**TASK INSTRUCTIONS:** Scan the records below, and wherever a line has the word "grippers", pull it out.

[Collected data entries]
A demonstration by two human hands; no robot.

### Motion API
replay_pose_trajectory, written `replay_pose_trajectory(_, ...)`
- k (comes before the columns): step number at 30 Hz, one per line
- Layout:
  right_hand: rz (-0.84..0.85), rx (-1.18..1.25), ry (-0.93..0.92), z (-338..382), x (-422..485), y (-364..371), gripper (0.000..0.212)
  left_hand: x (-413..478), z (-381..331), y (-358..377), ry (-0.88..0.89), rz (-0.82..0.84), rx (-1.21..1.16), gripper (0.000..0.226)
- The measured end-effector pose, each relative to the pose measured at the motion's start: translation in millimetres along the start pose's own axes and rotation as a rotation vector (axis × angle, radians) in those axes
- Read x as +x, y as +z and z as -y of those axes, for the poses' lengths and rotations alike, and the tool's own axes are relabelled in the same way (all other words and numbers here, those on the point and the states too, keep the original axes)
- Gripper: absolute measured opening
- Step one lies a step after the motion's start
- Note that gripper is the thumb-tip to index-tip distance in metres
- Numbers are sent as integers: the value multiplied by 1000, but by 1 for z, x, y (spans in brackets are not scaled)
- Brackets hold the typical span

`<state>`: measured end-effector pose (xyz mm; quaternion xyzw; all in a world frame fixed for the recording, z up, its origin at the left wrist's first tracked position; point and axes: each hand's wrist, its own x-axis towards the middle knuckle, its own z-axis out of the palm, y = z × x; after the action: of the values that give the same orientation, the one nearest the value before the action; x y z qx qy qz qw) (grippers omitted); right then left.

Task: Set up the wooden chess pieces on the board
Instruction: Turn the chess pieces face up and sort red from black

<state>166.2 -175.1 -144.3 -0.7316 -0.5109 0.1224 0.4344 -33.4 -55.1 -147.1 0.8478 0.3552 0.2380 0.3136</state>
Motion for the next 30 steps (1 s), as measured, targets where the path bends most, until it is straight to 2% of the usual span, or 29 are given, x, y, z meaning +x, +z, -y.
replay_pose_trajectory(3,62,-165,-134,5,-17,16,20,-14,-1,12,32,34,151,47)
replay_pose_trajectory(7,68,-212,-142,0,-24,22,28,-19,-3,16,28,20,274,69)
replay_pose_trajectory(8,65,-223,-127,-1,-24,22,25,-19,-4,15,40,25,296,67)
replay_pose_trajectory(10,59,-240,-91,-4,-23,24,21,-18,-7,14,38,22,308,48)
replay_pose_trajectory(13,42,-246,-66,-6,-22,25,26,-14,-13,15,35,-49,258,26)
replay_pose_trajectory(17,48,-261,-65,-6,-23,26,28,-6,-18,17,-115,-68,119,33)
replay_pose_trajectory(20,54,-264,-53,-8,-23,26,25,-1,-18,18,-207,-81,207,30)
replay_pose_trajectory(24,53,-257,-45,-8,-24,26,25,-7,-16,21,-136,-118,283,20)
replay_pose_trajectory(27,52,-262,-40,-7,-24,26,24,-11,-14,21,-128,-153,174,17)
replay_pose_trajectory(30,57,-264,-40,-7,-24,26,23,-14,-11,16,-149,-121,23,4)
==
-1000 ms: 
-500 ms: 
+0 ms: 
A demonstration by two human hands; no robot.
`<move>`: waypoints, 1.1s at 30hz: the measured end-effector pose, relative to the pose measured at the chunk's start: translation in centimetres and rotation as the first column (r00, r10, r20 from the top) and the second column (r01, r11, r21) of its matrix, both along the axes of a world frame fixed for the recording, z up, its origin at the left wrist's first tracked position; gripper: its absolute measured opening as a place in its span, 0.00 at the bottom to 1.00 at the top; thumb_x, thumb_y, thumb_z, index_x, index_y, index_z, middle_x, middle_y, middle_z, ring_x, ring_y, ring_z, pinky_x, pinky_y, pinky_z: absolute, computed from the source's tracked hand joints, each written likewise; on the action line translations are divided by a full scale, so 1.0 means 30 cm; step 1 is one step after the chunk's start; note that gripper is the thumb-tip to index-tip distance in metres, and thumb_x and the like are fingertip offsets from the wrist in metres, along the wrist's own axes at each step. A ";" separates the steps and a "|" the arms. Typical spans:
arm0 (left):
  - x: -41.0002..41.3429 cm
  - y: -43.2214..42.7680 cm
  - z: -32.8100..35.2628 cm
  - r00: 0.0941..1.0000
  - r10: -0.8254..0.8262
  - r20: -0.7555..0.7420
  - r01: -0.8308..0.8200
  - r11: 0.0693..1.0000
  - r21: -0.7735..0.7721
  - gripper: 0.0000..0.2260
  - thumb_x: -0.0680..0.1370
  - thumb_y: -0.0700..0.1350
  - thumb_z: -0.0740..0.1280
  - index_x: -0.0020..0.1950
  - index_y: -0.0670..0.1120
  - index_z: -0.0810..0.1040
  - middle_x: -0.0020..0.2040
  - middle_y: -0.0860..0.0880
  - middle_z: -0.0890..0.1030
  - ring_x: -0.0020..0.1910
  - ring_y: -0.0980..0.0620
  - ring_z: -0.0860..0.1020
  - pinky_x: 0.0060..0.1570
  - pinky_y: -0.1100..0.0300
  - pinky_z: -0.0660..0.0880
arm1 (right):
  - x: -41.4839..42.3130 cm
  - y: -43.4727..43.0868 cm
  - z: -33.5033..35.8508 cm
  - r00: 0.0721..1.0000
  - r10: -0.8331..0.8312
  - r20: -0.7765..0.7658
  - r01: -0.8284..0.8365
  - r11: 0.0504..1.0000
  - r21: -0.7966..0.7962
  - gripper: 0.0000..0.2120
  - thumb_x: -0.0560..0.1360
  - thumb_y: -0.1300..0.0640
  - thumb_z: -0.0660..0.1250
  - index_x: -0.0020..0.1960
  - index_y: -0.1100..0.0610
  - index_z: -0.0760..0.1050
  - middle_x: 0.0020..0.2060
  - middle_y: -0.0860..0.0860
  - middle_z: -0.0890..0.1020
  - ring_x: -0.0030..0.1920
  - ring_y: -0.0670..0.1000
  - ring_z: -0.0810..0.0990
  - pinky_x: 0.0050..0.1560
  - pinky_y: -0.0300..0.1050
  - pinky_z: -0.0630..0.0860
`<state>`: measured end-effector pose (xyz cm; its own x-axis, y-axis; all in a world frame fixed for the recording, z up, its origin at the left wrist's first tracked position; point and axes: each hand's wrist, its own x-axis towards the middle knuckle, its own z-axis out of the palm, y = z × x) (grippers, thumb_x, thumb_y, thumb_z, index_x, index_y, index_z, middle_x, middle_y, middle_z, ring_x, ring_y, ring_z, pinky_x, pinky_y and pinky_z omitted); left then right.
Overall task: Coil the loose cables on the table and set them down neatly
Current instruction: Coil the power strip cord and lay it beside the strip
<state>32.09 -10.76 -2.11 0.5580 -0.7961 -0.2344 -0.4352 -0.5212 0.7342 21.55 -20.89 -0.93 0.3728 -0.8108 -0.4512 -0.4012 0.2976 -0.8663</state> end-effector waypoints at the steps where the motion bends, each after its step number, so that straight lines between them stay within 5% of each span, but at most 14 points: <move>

**TASK RESPONSE:**
`<state>`: measured end-effector pose (xyz mm; quaternion xyzw; all in a world frame fixed for the recording, z up, its origin at the left wrist's first tracked position; point and axes: each hand's wrist, its own x-axis towards the middle knuckle, its own z-axis out of the palm, y = z × x; after the action: of the values that give the same orientation, the one nearest the value before the action; x y z qx qy qz qw) (grippers omitted); right then left.
`<state>`: measured end-effector pose (xyz cm; its own x-axis, y-axis; all in a world frame fixed for the recording, z up, its origin at the left wrist's first tracked position; point and axes: each hand's wrist, its own x-axis towards the middle knuckle, its own z-axis out of the palm, y = z × x) (grippers, thumb_x, thumb_y, thumb_z, index_x, index_y, index_z, middle_x, middle_y, middle_z, ring_x, ring_y, ring_z, pinky_x, pinky_y and pinky_z omitted); left then right.

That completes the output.